Wednesday, November 11, 2009

Life at Lincoln Center

One wonders what the original production of Mozart’s Don Giovanni must have looked like onstage at the relatively tiny Estates Theater in Prague, where it received its premiere in 1787. One interesting fact that I’ve learned is that the protagonist was sung by a baritone only 24 years old.

One has learned to associate the role with someone perhaps in his early 40s, still hugely attractive, of course, who has actually had time for the 2,065 conquests enumerated by Leporello. I’ve heard many Dons, the most ideal interpreter being Cesare Siepi (pictured)—never heard Pinza live in the role, though I did hear him late in his career in Fanny on Broadway.

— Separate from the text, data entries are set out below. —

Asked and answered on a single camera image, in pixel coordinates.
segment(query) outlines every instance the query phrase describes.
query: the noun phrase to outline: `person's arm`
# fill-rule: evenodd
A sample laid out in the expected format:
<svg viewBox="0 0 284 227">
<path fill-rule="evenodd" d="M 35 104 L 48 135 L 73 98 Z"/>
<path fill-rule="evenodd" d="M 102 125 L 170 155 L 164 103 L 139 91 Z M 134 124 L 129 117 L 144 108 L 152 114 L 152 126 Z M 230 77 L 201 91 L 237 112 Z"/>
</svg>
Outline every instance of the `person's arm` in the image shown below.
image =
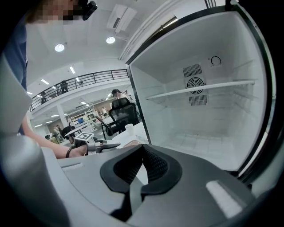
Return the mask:
<svg viewBox="0 0 284 227">
<path fill-rule="evenodd" d="M 28 126 L 27 117 L 25 116 L 22 121 L 22 128 L 25 136 L 34 139 L 41 147 L 48 147 L 53 150 L 56 158 L 65 158 L 66 153 L 69 147 L 61 146 L 59 144 L 55 144 L 40 135 L 35 134 L 30 127 Z"/>
</svg>

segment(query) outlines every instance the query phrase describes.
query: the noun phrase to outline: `black mesh chair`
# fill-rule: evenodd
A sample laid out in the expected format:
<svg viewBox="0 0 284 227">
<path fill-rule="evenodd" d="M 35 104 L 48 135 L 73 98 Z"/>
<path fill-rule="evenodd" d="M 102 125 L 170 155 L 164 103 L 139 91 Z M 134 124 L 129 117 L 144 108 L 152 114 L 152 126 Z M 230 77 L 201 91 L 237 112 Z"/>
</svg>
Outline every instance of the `black mesh chair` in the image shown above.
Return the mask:
<svg viewBox="0 0 284 227">
<path fill-rule="evenodd" d="M 99 118 L 98 116 L 95 116 L 95 118 L 97 118 L 101 123 L 102 123 L 102 130 L 103 127 L 105 127 L 106 129 L 106 134 L 111 137 L 113 134 L 117 133 L 119 131 L 118 127 L 116 125 L 114 125 L 114 123 L 111 123 L 109 125 L 106 125 L 103 120 L 101 118 Z M 106 140 L 106 135 L 105 135 L 105 131 L 103 130 L 103 137 Z"/>
<path fill-rule="evenodd" d="M 130 103 L 127 98 L 114 100 L 111 107 L 109 115 L 121 132 L 125 131 L 127 124 L 136 125 L 139 123 L 135 104 Z"/>
</svg>

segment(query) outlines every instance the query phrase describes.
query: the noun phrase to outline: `air conditioner unit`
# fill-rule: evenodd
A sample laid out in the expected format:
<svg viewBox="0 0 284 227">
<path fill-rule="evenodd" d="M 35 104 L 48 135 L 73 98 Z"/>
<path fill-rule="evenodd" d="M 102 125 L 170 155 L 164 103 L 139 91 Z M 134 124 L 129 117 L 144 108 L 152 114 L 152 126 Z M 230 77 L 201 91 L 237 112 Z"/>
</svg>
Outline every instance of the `air conditioner unit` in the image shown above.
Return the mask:
<svg viewBox="0 0 284 227">
<path fill-rule="evenodd" d="M 116 4 L 107 22 L 107 28 L 115 30 L 115 33 L 125 31 L 137 11 L 124 5 Z"/>
</svg>

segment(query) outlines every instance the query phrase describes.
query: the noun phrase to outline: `railing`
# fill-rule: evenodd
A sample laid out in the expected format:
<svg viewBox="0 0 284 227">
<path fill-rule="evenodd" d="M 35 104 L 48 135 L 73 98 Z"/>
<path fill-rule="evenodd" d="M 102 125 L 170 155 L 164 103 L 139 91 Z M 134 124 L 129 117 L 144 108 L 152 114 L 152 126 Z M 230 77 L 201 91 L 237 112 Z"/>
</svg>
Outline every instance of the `railing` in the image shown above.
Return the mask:
<svg viewBox="0 0 284 227">
<path fill-rule="evenodd" d="M 95 83 L 117 80 L 117 79 L 125 79 L 125 78 L 129 78 L 128 73 L 125 69 L 121 69 L 121 70 L 90 73 L 65 80 L 66 84 L 63 83 L 55 84 L 54 86 L 47 88 L 46 90 L 42 91 L 41 93 L 33 97 L 30 111 L 33 111 L 34 109 L 48 102 L 49 100 L 66 92 L 69 92 L 71 90 L 78 89 Z"/>
</svg>

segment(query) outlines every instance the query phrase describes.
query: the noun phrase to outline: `white cup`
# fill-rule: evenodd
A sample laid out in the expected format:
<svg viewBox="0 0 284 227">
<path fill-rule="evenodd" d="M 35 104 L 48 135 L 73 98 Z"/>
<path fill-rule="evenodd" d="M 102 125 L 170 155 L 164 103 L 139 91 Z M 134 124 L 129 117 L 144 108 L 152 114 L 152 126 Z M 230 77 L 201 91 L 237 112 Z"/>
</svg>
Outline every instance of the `white cup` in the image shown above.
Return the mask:
<svg viewBox="0 0 284 227">
<path fill-rule="evenodd" d="M 134 135 L 134 127 L 133 127 L 133 124 L 127 124 L 127 125 L 125 126 L 125 129 L 126 129 L 126 131 L 128 132 L 128 134 L 129 134 L 130 136 L 133 136 L 133 135 Z"/>
</svg>

Last season the tall and charismatic Swede Peter Mattei made a suave, beautifully sung Don, more cruel than many, in Marthe Keller’s production at the Met. Last night, at the newly reconstituted New York City Opera, we had Christopher Alden’s take on the masterpiece, which looks as if it was influenced to some extent by G.W. Pabst’s Expressionist films of the 20s. For example, Elvira’s maid, who is given more of a walk-on than usual and who has been taken into the Don’s employ by the Supper Scene, is bewigged and made up to look like a plumper Louise Brooks. Our Don, clean-cut and well sung, looked a bit too scrubbed and wholesome as interpreted by the talented young Canadian bass-baritone Daniel Okulitch.

Musically, New York City Opera gave a generally satisfying performance. Among interesting details, the singers were permitted more ornamentation than I’ve heard at the Met, and the onstage orchestras for the ball and Supper Scene were still in the pit, with the Don occasionally gesturing toward the musicians. I did not object to the modernization, which didn’t come close to either various Eurotrash renderings or the Peter Sellars version set in gangland Harlem, except that people who don’t know the opera well may be confused. For us Don G. veterans (dare I say experts?), it’s an interesting take on one of the supreme achievements of any art in any era. And they do ignore many specifics of the libretto, including “spada al fianco” (“sword at his side”) and the fact that the “statua gentilissima” (“most gracious statue”) isn’t a statue at all, but a corpse who sits bolt upright in his coffin and sings.